Люди «жили» на нарах, под нарами, на столах и просто на полу в проходах. Два узких, но высоких, состоящих из маленьких стекол окна были забраны густой решеткой. Стекла от времени так потемнели и покрылись таким плотным налетом пыли, что свет едва проходил в камеру. Электрические лампы горели днем и ночью. В окнах открывались фрамуги, и это было главным «камнем преткновения», причиной грандиозных ссор и истерик, которые вспыхивали то тут, то там по несколько раз в день.
Несмотря на высокий потолок, кислорода не хватало для 200 легких. Люди в дальнем краю, возле параши, задыхались от вони и духоты и требовали открыть фрамугу. Лежащим под окном было холодно, и они ее закрывали. Ведь никаких матрасов и одеял не выдавали — все пользовались только собственными вещами, которые передавали родные, — теми, что разрешалось взять с собой в камеру.
Когда я переступила порог «пересылки», меня охватил ужас. Мне почудилось, что меня втолкнули в камеру для умалишенных. Стоял невообразимый гвалт, казалось, все 200 человек вопят разом. В одном месте на нарах, в бледно-голубой шелковой рубашке, с газовым шарфом в руках, танцевала стройная девушка, поднимавшаяся
В другом углу группа женщин, сидевших по-турецки на нарах, покачиваясь, тянула заунывную песню. Кто-то вычесывал частым гребнем длинные волосы, расстелив полотенце на коленях. У окна происходила свалка. Кто-то карабкался на решетки с намерением открыть фрамугу, но другие с отчаянной бранью стаскивали влезающего на окно человека за ноги. Как потом я узнала, в нашей камере не было «урок» — только «политические», но из очень разных социальных прослоек. Сочный женский мат, услышанный впервые, неприятно оглушил меня.
Кто-то за кем-то гонялся вокруг столов и злобно выкрикивал:
— Погоди, сука! Я тебя достану!
Конвой не вмешивался ни во что, и даже глазок в двери почти никогда не приоткрывался.
Еще в «собачник», куда меня запихнули по приезде из суда, принесли мои вещи из старой камеры. Теперь втолкнули в новую, и дверь за мной со скрежетом захлопнулась. Я стояла у двери, обхватив свой узел двумя руками, не зная, куда приткнуться.
Большинство не проявляло интереса к «новенькой», но несколько человек все же окружили меня, посыпались вопросы:
— По «особому»?
— Три?.. Пятерка?..
— По какой статье?
Когда же я ответила, что меня судил военный трибунал, интерес ко мне сразу возрос.
— Тише вы, девчонки! — крикнула какая-то женщина, пробиваясь ко мне, — дайте с человеком поговорить!

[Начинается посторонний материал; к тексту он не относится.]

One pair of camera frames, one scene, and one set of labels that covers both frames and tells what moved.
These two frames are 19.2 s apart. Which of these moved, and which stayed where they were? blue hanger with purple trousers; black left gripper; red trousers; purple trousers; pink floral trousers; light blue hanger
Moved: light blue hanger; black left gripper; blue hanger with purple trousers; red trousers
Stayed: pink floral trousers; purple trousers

Но «девчонки» не унимались, и камера шумела, как потревоженный улей.
— Террористка?.. Ого!
— Эй, вы, в углу! Еще одна террористка! Идите сюда!
— Только восемь?.. Тут что-то не так! А лишения? Лишения есть? — надрывалась женщина с нар, стараясь перекричать других.
Я чувствовала, что еще немного — и упаду. Все плыло и кружилось перед глазами. Сказывался день, проведенный в непрерывном напряжении, пока мы ожидали приговора, оглушал непривычный шум; запах параши перехватывал горло. Но тут чья-то рука мягко и дружески легла мне на плечо и мелодичный голос произнес:
— Женщины, вы же видите, девочка едва держится на ногах, потом поговорите. Дайте человеку прийти в себя, — и добавила, обращаясь ко мне: — Пойдемте, у нас под нарами найдется местечко и для вас, там уютно…
Ада Святославовна — так звали мою избавительницу — взяла у меня из рук узел и кивком головы пригласила следовать за собой. Мы пересекли камеру, стараясь не наступать на лежащих на полу людей, и недалеко от окна нырнули под нары, приподняв какую-то юбку или платье, свешивавшееся до пола и изображавшее «дверь» в «нору».
Под нарами было темно, так как все старались чем-нибудь завеситься, но зато сравнительно тихо и действительно «уютно» или вроде этого… Каким-то чудом прикрепленные к «потолку», то есть к нижней поверхности нар платки или юбки, а иногда даже одеяла создавали под нарами что-то вроде отдельных «кабинок» для компаний в несколько человек, которые подбирались по характерам, склонностям, одинаковому уровню развития.